::: DATASET EXTRACT :::
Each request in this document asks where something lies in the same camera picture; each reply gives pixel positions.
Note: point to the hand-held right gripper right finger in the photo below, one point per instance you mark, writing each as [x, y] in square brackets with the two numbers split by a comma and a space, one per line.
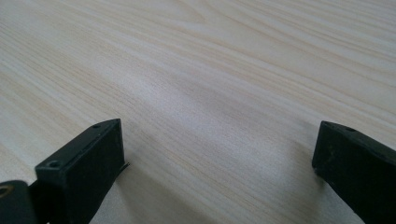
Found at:
[358, 168]

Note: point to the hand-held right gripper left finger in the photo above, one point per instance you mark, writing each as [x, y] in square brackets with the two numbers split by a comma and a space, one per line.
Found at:
[84, 168]

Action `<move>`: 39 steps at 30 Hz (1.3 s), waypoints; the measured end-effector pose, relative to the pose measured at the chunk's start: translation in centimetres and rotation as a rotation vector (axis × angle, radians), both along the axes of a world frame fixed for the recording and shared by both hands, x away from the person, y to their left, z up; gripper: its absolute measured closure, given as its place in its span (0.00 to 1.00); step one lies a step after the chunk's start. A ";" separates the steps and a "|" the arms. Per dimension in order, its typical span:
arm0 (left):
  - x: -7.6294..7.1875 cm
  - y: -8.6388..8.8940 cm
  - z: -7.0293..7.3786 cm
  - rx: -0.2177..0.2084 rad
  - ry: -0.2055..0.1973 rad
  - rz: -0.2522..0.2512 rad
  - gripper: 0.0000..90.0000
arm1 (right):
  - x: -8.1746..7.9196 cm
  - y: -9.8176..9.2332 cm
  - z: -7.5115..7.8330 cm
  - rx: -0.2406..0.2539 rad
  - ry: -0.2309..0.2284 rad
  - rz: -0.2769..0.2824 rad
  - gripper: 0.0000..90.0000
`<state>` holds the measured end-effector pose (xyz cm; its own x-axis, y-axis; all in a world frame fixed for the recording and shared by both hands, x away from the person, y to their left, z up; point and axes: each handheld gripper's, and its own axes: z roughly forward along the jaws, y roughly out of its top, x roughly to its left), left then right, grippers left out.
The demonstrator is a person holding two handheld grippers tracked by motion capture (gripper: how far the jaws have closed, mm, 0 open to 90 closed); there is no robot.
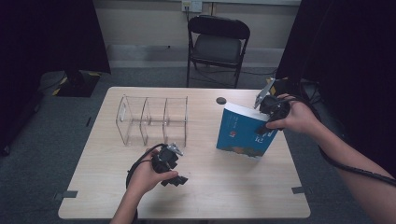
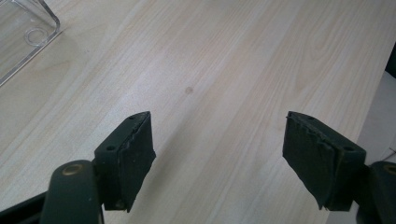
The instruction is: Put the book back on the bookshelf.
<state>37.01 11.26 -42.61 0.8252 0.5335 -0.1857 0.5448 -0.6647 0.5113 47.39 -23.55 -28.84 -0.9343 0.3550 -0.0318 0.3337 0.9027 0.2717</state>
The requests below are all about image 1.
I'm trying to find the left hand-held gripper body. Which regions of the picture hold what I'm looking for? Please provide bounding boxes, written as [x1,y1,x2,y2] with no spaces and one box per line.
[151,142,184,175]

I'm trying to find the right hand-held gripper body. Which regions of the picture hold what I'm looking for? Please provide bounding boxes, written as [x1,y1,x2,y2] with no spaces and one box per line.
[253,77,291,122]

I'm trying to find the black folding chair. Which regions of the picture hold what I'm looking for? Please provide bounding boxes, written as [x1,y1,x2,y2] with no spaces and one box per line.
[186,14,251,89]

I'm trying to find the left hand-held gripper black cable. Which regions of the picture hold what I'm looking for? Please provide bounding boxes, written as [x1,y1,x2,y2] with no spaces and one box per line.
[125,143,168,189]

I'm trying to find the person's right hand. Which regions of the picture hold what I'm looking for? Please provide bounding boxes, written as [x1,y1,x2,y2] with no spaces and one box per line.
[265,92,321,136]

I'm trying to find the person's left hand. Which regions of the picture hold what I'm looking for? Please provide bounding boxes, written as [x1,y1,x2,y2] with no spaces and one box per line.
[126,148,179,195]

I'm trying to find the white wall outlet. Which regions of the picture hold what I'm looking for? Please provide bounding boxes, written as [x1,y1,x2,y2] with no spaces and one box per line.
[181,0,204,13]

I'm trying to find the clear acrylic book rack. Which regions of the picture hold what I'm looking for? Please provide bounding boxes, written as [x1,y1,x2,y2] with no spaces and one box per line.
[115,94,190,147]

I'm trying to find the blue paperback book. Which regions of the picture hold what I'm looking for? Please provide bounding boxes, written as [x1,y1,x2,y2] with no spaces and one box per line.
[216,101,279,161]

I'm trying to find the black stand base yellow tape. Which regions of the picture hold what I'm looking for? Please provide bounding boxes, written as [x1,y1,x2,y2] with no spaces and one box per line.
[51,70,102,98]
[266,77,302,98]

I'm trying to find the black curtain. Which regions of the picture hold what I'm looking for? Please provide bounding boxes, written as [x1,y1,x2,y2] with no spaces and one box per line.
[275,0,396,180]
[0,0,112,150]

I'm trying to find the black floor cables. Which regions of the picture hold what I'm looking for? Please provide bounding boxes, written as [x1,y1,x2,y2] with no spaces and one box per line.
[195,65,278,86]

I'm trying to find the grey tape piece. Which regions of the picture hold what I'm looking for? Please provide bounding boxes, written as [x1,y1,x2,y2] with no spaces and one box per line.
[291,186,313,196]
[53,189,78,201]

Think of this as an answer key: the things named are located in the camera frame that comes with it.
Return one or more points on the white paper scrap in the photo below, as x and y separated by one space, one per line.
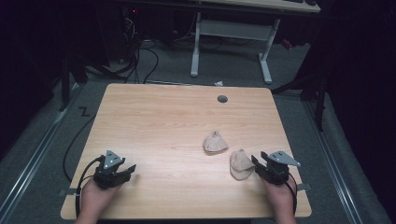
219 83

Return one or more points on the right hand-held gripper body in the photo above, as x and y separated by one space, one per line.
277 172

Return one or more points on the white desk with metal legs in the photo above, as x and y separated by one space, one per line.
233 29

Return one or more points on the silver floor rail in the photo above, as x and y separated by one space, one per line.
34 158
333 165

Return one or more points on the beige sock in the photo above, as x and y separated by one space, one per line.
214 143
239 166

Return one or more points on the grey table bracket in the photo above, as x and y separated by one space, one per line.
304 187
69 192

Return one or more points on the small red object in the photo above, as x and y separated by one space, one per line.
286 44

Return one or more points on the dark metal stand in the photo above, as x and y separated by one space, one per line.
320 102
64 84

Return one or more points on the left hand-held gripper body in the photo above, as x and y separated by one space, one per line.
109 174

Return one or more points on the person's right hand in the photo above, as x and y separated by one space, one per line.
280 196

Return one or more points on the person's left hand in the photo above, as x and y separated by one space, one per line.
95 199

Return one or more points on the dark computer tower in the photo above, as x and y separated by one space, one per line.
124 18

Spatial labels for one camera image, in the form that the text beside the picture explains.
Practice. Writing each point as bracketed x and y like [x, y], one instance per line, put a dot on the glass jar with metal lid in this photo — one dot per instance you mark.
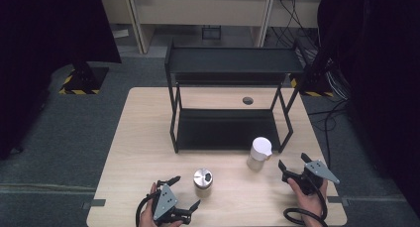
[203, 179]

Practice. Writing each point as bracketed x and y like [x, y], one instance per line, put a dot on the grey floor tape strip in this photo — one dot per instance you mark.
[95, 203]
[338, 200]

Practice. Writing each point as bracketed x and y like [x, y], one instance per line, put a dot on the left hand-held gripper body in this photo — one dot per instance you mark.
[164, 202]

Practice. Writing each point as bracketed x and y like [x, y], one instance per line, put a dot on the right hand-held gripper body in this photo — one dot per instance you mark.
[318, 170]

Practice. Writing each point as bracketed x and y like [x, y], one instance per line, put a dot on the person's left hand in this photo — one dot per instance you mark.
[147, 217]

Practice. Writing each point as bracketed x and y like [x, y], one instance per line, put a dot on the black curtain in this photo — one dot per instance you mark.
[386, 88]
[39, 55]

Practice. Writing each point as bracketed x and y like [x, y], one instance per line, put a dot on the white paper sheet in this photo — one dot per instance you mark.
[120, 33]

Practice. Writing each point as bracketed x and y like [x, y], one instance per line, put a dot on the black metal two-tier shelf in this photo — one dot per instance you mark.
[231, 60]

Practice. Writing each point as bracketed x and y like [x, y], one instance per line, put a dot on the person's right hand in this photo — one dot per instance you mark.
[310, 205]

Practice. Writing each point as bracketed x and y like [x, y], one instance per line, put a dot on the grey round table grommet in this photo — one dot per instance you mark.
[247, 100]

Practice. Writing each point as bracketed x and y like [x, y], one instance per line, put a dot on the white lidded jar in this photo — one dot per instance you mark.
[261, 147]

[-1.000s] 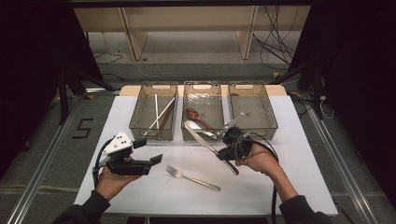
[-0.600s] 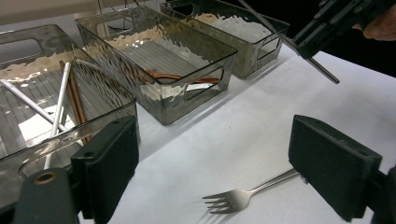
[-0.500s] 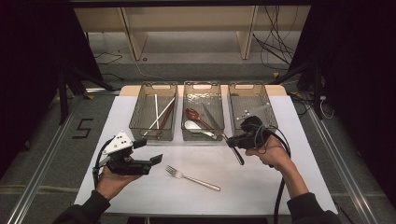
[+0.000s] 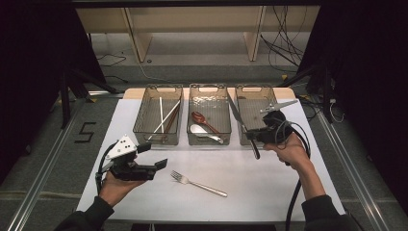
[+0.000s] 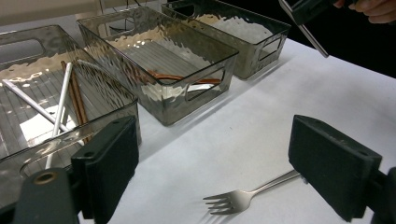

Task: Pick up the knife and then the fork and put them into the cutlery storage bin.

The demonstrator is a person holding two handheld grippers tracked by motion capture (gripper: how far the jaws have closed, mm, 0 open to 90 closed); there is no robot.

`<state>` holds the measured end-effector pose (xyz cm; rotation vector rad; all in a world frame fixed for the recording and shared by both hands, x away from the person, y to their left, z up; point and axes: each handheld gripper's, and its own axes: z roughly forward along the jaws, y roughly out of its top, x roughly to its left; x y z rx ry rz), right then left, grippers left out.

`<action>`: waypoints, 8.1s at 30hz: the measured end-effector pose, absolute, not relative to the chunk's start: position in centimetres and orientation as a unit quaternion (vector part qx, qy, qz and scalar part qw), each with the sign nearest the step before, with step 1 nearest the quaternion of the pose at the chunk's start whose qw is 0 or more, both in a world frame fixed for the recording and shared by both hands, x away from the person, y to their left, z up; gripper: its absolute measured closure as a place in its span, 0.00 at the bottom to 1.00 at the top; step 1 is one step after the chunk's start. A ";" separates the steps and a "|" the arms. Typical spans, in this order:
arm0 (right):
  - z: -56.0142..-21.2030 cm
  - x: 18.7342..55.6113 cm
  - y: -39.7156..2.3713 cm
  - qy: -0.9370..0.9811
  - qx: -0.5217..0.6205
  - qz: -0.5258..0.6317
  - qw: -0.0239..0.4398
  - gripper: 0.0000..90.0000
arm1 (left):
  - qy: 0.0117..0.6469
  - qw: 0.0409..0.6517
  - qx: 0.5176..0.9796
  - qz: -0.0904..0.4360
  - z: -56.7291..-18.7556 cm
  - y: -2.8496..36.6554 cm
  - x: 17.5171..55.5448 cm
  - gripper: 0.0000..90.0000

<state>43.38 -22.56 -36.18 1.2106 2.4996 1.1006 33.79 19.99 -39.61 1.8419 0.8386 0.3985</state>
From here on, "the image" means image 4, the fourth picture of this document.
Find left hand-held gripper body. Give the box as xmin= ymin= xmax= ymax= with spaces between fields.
:::
EXERCISE REQUIREMENTS:
Within the data above, determine the number of lines that contain the word "finger"; write only that number.

REPLY TO THE EXERCISE:
2